THE PROBLEM → Copy each line of the data that has "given" in it.

::::::::

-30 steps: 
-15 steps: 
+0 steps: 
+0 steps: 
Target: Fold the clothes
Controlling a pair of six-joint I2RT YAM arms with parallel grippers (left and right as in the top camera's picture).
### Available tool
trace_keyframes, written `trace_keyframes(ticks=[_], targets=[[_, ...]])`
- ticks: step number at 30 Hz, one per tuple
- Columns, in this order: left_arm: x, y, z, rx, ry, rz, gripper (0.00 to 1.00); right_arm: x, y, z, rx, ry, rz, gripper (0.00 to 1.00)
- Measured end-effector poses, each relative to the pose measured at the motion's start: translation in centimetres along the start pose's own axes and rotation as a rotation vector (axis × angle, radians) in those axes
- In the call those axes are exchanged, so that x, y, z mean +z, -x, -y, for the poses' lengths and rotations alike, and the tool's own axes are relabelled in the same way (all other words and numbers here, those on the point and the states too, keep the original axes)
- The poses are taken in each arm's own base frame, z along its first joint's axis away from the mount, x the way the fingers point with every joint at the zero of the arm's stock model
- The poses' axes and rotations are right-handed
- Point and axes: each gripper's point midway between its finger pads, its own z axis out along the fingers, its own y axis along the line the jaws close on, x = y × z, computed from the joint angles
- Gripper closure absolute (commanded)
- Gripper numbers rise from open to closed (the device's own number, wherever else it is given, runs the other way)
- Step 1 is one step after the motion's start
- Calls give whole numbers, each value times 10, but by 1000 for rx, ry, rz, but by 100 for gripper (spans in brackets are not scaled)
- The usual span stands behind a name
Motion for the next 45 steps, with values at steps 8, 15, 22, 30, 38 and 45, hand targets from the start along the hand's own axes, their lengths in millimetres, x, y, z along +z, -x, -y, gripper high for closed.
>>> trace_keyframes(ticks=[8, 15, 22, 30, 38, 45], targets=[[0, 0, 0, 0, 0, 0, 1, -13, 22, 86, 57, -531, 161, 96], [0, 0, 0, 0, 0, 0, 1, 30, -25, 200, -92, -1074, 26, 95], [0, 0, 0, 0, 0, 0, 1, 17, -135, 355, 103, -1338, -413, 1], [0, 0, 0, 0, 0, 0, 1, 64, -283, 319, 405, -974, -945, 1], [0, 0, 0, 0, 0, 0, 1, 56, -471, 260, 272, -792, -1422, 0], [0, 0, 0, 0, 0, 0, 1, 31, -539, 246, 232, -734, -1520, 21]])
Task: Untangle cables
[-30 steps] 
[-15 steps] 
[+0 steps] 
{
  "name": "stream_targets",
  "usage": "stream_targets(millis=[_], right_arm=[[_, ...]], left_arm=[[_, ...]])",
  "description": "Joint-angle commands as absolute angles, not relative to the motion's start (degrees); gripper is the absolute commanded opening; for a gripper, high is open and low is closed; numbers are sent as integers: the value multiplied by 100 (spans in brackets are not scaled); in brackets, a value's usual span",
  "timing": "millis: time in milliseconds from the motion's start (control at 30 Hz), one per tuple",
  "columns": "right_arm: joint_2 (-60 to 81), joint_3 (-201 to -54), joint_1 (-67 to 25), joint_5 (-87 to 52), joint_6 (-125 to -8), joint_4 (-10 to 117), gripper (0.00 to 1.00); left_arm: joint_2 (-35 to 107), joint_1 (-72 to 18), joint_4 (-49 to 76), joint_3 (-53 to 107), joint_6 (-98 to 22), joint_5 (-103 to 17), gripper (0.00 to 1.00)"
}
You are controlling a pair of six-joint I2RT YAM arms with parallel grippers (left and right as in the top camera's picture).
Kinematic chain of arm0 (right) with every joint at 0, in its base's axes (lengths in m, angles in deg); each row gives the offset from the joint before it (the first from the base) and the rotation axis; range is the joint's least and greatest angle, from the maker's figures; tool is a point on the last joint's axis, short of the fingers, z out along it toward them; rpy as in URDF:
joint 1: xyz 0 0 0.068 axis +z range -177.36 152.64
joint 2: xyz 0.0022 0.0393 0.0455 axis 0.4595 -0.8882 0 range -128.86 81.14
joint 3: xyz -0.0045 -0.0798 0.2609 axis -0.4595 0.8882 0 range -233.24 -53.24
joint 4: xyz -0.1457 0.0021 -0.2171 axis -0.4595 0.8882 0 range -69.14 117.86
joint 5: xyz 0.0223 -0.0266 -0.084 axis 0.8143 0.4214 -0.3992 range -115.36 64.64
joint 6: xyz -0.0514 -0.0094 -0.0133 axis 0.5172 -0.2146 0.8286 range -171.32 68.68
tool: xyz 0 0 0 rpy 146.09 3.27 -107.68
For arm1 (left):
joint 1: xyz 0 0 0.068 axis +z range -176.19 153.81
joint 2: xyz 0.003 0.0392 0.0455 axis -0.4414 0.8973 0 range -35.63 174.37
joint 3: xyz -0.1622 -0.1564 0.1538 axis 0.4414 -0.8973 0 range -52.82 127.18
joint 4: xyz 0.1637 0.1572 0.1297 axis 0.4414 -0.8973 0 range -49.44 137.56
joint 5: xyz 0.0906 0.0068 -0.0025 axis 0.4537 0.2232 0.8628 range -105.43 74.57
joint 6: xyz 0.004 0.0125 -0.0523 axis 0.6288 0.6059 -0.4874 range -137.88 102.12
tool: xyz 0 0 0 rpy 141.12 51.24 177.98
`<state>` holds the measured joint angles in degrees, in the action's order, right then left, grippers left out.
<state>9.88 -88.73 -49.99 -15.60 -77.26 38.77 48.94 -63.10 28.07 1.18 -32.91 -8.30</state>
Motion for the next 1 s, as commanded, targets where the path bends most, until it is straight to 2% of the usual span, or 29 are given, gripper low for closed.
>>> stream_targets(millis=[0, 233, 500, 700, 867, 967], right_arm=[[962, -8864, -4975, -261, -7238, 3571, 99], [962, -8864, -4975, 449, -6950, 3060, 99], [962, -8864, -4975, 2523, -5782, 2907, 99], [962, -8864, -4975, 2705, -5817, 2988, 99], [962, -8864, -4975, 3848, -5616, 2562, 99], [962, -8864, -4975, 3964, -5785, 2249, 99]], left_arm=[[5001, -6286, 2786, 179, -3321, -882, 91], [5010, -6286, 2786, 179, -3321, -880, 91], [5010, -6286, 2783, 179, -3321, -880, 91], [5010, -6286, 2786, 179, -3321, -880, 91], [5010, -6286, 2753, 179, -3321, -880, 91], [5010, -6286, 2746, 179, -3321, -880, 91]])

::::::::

RESPONSE BOX →
- Gripper numbers rise from open to closed (the device's own number, wherever else it is given, runs the other way)
Motion for the next 1 s, as commanded, targets where the path bends most, until it is straight to 2% of the usual span, or 29 are given, gripper low for closed.

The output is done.